Posted by Karl Fogel <kf...@red-bean.com>.
"Bob Jenkins" <rj...@collab.net> writes:
> What I?d like to see with Subversion obliteration is more of a middle
> ground. I understand the need to occasionally remove objects from
> being viewed historically, but I also strongly value the need for
> complete auditing. That leads me to propose that obliterate be able to
> remove the contents of files historically, but leave breadcrumbs that
> note that something existed at this path at the historical points
> where it existed and also provides the information on who removed it
> as well as the reason they provided in doing so.  I realize that such
> a solution is much more complex than what is currently being proposed,
> but I also believe it can be a key differentiating feature for
> Subversion in more accurately satisfying a true base requirement of
> version control.
>
> I?ve discussed this approach with enterprises for a couple of years
> now and it resonates well with them so I think it?s a requirement (not
> necessarily a set approach) that needs to be seriously considered as
> the community moves towards any formal support for obliteration.
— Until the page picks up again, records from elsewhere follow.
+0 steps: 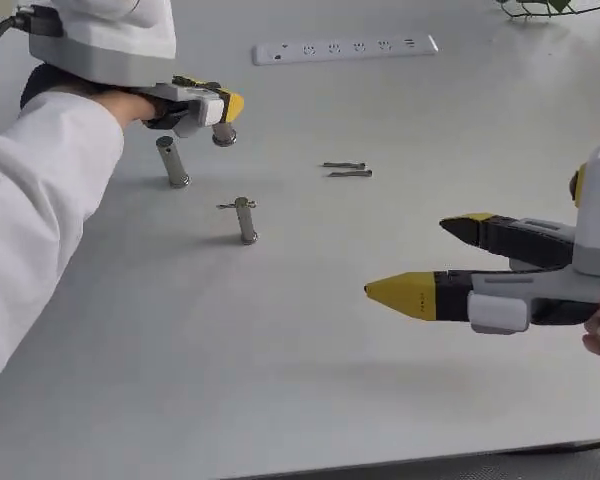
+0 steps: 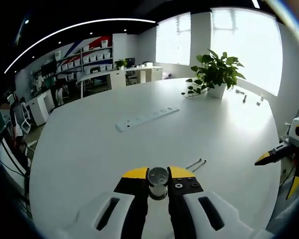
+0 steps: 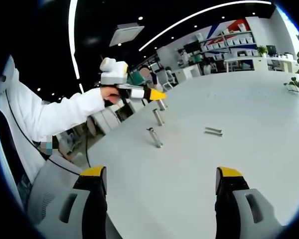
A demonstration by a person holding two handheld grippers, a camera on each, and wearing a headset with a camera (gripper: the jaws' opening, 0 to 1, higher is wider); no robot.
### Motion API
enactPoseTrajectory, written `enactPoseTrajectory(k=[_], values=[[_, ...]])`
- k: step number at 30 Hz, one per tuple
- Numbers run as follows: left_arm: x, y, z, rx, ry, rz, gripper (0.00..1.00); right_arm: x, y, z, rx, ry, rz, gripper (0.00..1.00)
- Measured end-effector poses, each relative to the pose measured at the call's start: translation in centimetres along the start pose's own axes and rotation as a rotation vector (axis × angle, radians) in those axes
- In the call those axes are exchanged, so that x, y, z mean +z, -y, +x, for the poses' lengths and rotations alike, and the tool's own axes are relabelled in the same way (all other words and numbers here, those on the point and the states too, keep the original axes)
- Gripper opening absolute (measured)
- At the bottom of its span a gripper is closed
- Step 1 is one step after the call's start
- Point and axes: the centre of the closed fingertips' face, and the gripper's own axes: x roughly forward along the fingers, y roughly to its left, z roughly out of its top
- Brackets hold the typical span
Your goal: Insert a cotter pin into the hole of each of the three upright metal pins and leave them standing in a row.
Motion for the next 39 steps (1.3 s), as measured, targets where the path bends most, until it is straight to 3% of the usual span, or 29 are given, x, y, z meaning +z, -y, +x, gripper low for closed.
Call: enactPoseTrajectory(k=[9, 10, 15, 19, 26, 29, 31, 35, 39], values=[[1.5, 4.8, -2.3, -0.08, 0.019, 0.032, 0.12, 0.2, -0.2, -0.1, 0.011, 0.003, -0.005, 0.89], [1.6, 4.8, -2.0, -0.094, 0.02, 0.041, 0.12, 0.1, -0.1, -0.1, 0.01, 0.0, -0.003, 0.89], [1.5, 6.6, -3.3, -0.117, 0.018, 0.058, 0.12, 0.2, -0.2, -0.1, 0.011, 0.004, -0.004, 0.88], [1.1, 7.3, -3.7, -0.14, 0.016, 0.061, 0.12, 0.4, -0.3, -0.1, 0.015, 0.007, -0.007, 0.88], [-1.5, 8.9, -4.1, -0.153, -0.022, 0.07, 0.12, 0.3, -0.2, -0.2, 0.012, 0.001, -0.012, 0.88], [-2.9, 10.1, -4.7, -0.153, -0.044, 0.087, 0.12, 0.2, -0.2, -0.2, 0.011, 0.0, -0.01, 0.88], [-4.1, 10.7, -4.7, -0.167, -0.062, 0.009, 0.12, 0.2, -0.2, -0.2, 0.011, 0.0, -0.01, 0.88], [-6.4, 10.9, -4.3, -0.149, -0.096, 0.066, 0.12, 0.0, -0.3, -0.1, 0.013, -0.006, -0.012, 0.88], [-8.1, 11.1, -4.1, -0.124, -0.114, 0.055, 0.12, 0.0, -0.3, 0.0, 0.014, -0.004, -0.007, 0.88]])
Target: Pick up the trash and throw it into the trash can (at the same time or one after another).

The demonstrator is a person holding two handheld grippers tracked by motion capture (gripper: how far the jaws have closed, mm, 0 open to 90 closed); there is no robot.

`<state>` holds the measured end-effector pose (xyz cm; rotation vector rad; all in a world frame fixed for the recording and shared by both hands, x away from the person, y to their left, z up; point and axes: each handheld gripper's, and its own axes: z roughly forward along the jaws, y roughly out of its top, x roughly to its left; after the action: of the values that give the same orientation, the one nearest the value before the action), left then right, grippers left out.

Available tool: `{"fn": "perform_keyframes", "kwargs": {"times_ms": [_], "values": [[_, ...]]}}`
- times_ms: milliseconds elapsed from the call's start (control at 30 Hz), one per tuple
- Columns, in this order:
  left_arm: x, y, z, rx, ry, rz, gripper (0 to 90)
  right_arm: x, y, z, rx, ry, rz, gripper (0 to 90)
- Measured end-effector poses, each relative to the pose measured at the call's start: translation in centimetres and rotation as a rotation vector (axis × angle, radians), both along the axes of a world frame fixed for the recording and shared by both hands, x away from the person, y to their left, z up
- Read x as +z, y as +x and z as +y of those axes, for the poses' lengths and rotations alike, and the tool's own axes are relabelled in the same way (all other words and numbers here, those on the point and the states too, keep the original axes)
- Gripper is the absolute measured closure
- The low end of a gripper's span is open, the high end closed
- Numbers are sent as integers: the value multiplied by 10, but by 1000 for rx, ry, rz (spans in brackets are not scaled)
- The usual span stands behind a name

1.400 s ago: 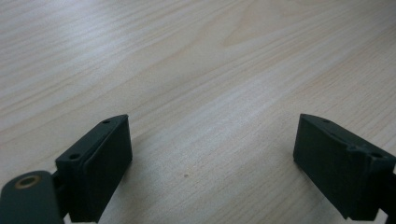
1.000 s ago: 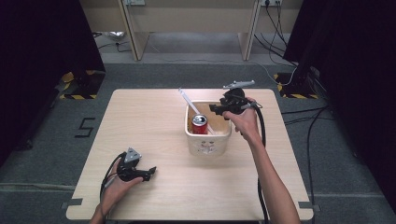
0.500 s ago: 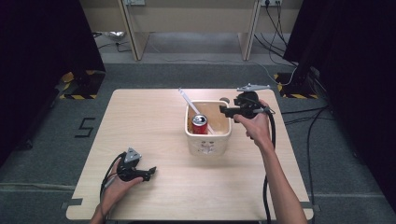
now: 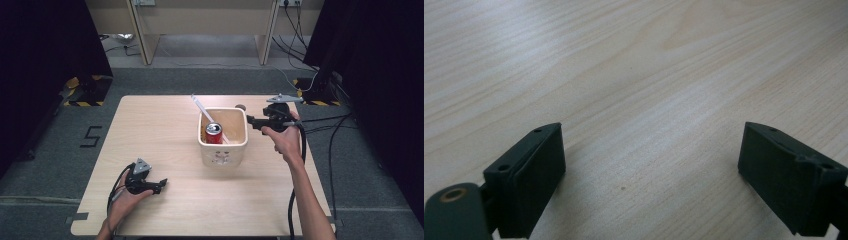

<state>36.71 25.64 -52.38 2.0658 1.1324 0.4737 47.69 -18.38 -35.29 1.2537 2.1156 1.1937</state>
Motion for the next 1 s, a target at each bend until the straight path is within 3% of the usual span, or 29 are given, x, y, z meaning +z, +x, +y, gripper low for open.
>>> {"fn": "perform_keyframes", "kwargs": {"times_ms": [1000], "values": [[0, 0, 0, 0, 0, -1, 108, -22, -22, -32, -29, 26, -13, 278]]}}
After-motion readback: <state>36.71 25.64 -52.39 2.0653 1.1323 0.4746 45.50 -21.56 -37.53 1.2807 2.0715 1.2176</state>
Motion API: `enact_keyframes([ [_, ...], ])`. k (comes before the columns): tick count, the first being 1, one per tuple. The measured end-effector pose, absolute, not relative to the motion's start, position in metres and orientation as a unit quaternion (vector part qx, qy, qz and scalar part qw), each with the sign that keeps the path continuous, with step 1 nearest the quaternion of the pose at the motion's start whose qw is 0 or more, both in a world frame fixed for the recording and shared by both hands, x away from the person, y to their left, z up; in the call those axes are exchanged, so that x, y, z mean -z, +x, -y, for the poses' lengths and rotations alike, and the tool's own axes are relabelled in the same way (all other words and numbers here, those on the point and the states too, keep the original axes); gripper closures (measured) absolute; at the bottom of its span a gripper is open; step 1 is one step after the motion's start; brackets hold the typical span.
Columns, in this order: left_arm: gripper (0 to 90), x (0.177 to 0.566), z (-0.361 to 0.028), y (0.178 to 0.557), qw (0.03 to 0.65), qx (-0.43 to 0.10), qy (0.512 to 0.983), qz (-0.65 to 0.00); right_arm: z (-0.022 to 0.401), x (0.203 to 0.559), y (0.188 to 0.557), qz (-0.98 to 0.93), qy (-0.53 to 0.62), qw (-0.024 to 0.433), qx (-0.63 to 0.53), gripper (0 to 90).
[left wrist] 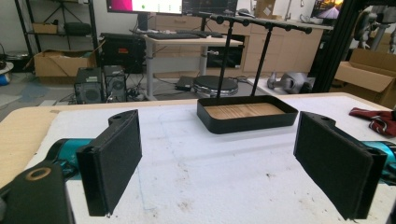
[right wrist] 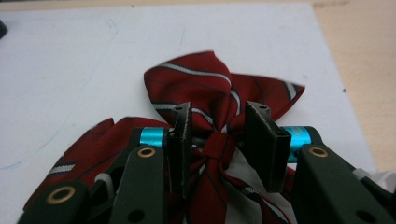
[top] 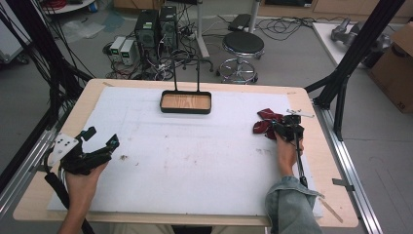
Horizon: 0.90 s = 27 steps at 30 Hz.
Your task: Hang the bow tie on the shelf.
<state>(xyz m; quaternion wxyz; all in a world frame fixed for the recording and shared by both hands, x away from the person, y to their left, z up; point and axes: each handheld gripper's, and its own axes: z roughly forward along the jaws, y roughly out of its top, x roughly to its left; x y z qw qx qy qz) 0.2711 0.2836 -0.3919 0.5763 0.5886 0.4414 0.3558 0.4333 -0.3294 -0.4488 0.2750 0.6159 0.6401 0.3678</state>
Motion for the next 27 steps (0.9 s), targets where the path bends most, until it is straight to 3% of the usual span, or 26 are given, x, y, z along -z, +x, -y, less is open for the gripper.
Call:
enact_keyframes([
  [3,15.5,0.392,-0.283,0.271,0.576,-0.355,0.589,-0.442,0.329,0.450,0.437,-0.644,0.624,0.260,-0.358,62.8],
  [10,15.5,0.392,-0.283,0.271,0.575,-0.356,0.590,-0.441,0.325,0.450,0.441,-0.661,0.618,0.260,-0.337,75.4],
  [27,15.5,0.389,-0.282,0.271,0.575,-0.360,0.590,-0.437,0.300,0.385,0.428,-0.594,0.580,0.234,-0.506,76.0],
])
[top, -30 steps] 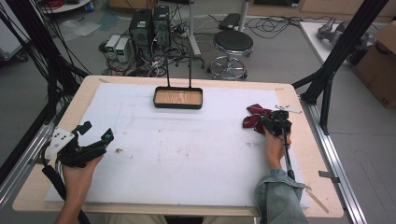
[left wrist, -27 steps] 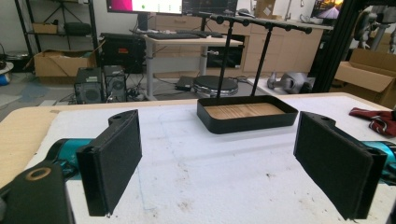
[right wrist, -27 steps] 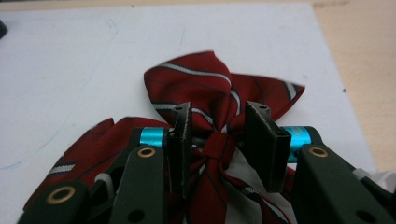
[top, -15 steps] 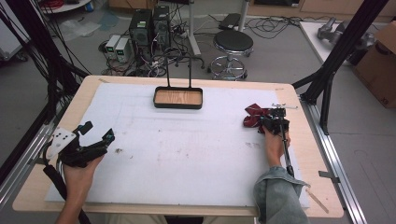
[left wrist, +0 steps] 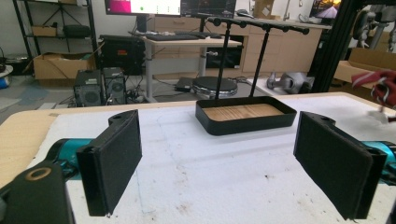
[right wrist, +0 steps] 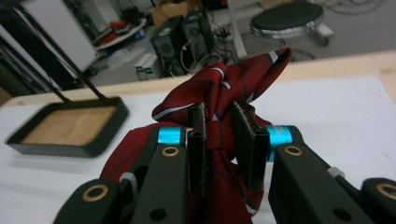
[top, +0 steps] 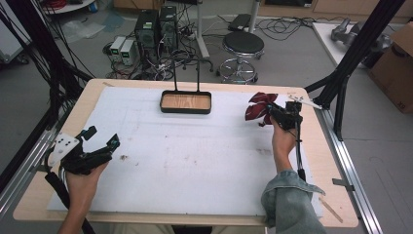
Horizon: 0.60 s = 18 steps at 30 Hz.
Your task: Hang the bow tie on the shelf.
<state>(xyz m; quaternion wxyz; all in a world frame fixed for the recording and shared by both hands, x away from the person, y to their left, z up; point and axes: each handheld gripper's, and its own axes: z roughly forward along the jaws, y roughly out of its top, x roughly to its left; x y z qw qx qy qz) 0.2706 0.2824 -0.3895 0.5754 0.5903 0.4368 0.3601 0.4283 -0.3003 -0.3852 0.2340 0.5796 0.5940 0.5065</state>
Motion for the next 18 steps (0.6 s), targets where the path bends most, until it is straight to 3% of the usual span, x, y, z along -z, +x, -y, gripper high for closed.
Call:
enact_keyframes([
  [18,16.3,0.386,-0.283,0.268,0.573,-0.366,0.595,-0.430,0.201,0.323,0.460,-0.592,0.512,0.229,-0.579,75.9],
])
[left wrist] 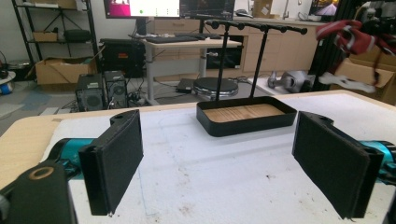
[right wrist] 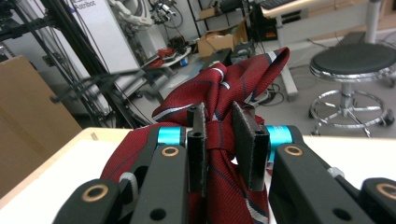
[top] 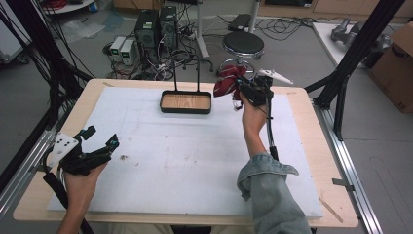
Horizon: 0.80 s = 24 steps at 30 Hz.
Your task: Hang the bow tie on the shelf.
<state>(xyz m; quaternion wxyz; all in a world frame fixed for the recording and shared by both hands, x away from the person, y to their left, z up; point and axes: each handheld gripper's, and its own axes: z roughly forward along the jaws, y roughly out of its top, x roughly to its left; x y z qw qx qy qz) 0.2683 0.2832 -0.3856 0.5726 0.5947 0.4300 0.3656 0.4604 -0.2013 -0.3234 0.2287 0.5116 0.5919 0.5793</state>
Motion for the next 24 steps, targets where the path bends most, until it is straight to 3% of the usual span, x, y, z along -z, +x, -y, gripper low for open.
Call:
enact_keyframes([
  [15,16.3,0.379,-0.288,0.266,0.581,-0.366,0.588,-0.427,0.146,0.293,0.498,-0.576,0.493,0.211,-0.618,75.9],
  [24,16.3,0.377,-0.290,0.264,0.582,-0.369,0.588,-0.424,0.117,0.290,0.515,-0.593,0.467,0.135,-0.642,75.8],
])
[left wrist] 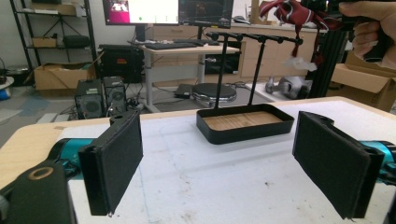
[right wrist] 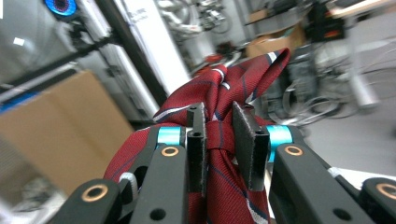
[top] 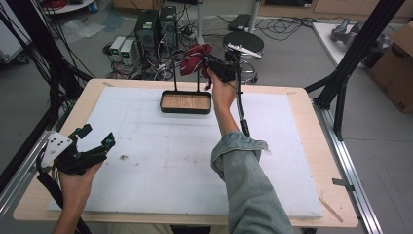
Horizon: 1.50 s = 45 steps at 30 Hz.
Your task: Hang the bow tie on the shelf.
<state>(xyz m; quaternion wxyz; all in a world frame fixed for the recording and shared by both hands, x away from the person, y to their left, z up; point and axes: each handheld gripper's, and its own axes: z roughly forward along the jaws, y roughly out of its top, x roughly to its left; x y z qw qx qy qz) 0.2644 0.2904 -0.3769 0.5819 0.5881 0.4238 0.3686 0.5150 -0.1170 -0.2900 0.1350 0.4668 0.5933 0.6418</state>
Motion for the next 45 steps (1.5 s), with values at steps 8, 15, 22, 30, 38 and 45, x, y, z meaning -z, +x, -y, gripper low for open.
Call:
enact_keyframes([
  [8,16.3,0.375,-0.293,0.263,0.584,-0.371,0.588,-0.420,0.111,0.313,0.529,-0.620,0.432,0.054,-0.652,75.4],
  [15,16.3,0.375,-0.295,0.261,0.584,-0.372,0.586,-0.421,0.110,0.322,0.534,-0.670,0.384,0.046,-0.633,75.2],
  [22,16.3,0.376,-0.292,0.260,0.583,-0.371,0.588,-0.420,0.113,0.328,0.538,-0.719,0.357,0.052,-0.594,75.3],
  [30,16.3,0.376,-0.291,0.261,0.583,-0.369,0.590,-0.420,0.119,0.335,0.542,-0.748,0.361,0.080,-0.551,75.3],
  [38,16.3,0.377,-0.291,0.261,0.582,-0.369,0.592,-0.418,0.121,0.340,0.549,-0.759,0.375,0.132,-0.515,75.2],
  [45,16.3,0.377,-0.290,0.261,0.582,-0.369,0.592,-0.418,0.115,0.343,0.550,-0.761,0.381,0.177,-0.495,73.2],
])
Sure.  Would a logfile-type breadcrumb trail be auditable enough for
these purposes?  That is, a text file in the repository that records
obliteration events in some standard, loggy format.  Except when you run

   $ svnadmin obliterate --no-record ...

...then it doesn't even record anything in the log file.

Having it be a plain file leaves admins free to simply go back and edit
the file if they ever need to.  Which of course is something they could
also do to anything we record -- I'm just proposing a log file because
it's really easy to fit it into the implementation I already described.